Tekin, Öğretmenlik Meslek Kanunu'na ilişkin soru üzerine de Anayasa Mahkemesinin iptal kararının ardından hem bu karar doğrultusunda düzenleme yapmayı hem de öğretmenlerin, sendikaların ve ilgili akademik camianın beklediği bir meslek kanunu hazırlamayı amaçladıklarını aktardı. 
 
Bu konuda da kamuoyuna çağrıda bulunduklarını ve önemli geri dönüşler aldıklarını anlatan Tekin, taslak metnin ortaya çıktığını, Türkiye Büyük Millet Meclisi'nde komisyonlara havale edilmesini beklediklerini belirtti.
 
Yusuf Tekin, bir başka soru üzerine de velilerinden izni almadan öğrencilerini sosyal medyada paylaşan öğretmenlere açılan davalarla ilgili konuştu. Tekin, öğretmenleri bu tür yargılama süreçlerinden kurtarmak için konuyu bir disiplin mekanizmasına dönüştürdüklerini ifade etti.
 

"Dünyada artık bu modele doğru geçiliyor"

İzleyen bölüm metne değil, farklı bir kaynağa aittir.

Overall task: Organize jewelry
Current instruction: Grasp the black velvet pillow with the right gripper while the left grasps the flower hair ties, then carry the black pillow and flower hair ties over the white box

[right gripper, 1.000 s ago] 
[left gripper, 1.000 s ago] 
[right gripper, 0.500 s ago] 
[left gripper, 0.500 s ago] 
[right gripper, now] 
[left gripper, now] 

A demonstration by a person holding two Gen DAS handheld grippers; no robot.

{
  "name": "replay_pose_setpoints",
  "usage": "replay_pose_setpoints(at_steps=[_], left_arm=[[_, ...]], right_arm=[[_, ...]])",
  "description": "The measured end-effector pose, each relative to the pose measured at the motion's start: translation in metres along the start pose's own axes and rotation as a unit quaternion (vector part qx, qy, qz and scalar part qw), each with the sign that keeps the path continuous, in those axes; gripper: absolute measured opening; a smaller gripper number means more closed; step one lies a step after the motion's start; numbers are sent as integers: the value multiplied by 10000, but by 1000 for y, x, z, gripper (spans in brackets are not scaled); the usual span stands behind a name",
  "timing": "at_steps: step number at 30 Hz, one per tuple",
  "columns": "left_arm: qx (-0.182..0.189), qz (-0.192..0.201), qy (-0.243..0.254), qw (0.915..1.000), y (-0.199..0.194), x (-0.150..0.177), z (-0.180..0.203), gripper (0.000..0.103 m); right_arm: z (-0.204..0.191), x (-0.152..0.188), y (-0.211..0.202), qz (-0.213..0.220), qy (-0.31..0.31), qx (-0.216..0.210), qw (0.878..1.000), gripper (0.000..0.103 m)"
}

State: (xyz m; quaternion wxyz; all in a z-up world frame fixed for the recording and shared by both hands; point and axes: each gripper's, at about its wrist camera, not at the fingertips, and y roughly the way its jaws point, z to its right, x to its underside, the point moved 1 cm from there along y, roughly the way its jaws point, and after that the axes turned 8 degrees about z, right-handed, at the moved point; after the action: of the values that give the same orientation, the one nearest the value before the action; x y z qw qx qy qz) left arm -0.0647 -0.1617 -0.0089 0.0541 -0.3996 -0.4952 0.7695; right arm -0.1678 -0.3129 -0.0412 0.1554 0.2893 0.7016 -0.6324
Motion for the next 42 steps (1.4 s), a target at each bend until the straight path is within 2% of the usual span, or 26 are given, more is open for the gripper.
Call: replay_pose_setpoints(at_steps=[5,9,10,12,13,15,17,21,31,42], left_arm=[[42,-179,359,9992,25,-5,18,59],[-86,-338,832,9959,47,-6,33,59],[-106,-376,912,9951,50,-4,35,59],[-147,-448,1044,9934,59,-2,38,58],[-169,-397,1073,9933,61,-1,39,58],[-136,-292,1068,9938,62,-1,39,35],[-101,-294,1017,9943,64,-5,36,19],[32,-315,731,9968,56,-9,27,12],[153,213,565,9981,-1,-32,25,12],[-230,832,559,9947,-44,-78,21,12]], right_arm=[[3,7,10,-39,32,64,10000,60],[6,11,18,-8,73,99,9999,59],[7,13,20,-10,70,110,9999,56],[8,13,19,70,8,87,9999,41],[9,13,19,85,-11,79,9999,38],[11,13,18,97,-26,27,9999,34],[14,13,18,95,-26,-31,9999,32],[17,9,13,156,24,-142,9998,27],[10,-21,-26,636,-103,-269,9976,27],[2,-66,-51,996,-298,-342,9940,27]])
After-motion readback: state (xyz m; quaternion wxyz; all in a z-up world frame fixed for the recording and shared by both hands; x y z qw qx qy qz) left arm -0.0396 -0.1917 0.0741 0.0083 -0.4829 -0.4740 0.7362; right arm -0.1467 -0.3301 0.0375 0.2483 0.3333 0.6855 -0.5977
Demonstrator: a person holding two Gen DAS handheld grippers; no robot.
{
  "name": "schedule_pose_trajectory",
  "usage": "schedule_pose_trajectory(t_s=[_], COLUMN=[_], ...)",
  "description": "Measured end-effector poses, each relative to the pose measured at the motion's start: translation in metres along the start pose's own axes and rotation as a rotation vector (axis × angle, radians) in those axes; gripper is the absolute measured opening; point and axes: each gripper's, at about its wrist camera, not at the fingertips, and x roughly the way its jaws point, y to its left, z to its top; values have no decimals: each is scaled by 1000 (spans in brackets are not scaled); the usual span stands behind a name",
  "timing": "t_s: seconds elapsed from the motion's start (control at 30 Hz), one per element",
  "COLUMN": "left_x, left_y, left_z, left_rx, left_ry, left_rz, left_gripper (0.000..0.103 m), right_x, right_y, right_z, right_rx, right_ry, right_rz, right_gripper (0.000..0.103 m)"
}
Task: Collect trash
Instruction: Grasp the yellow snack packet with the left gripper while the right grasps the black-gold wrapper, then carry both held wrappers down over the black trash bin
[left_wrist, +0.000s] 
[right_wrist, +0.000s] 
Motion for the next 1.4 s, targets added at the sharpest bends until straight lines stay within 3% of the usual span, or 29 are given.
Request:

Öğretmen yetiştirme programlarına ilişkin soru üzerine Tekin, geçmiş dönemlerde sürekli farklı mekanizmalarla öğretmen ihtiyacının giderilmeye çalışıldığını anımsattı.
 
1993'teki 14. Şura'dan itibaren 2021'deki 20. Şura'ya kadar her şurada bir Milli Eğitim Akademisi kurulmasının tartışıldığını hatırlatan Tekin, "Şu anda yaptığımız şey lisans programlarının dışında, Milli Eğitim Bakanlığı kendi ihtiyaç duyduğu öğretmeni, kendi ihtiyaç duyduğu profile göre, okul türü, öğrenci türü açısından, pedagojik açıdan veya bakanlıkla iletişim açısından ihtiyaç duyduğu şekilde yetiştirmek üzere bir akademik yapı oluşturacak." dedi.
 
Tekin, Kariyer Basamak Sınavlarıyla ilgili soruyu ise "Başından beri söylüyorum, öğretmen arkadaşlarımıza bir test sınavla kariyer unvanı verilmesini ben içime sindiremiyorum ve bunu da doğru bulmadığımı söylemiştim. Ama dediğim gibi bu Türkiye Büyük Millet Meclisi'nde tartışılacak, oradan çıkan yasal düzenlemeye saygı duyacağız." diye yanıtladı.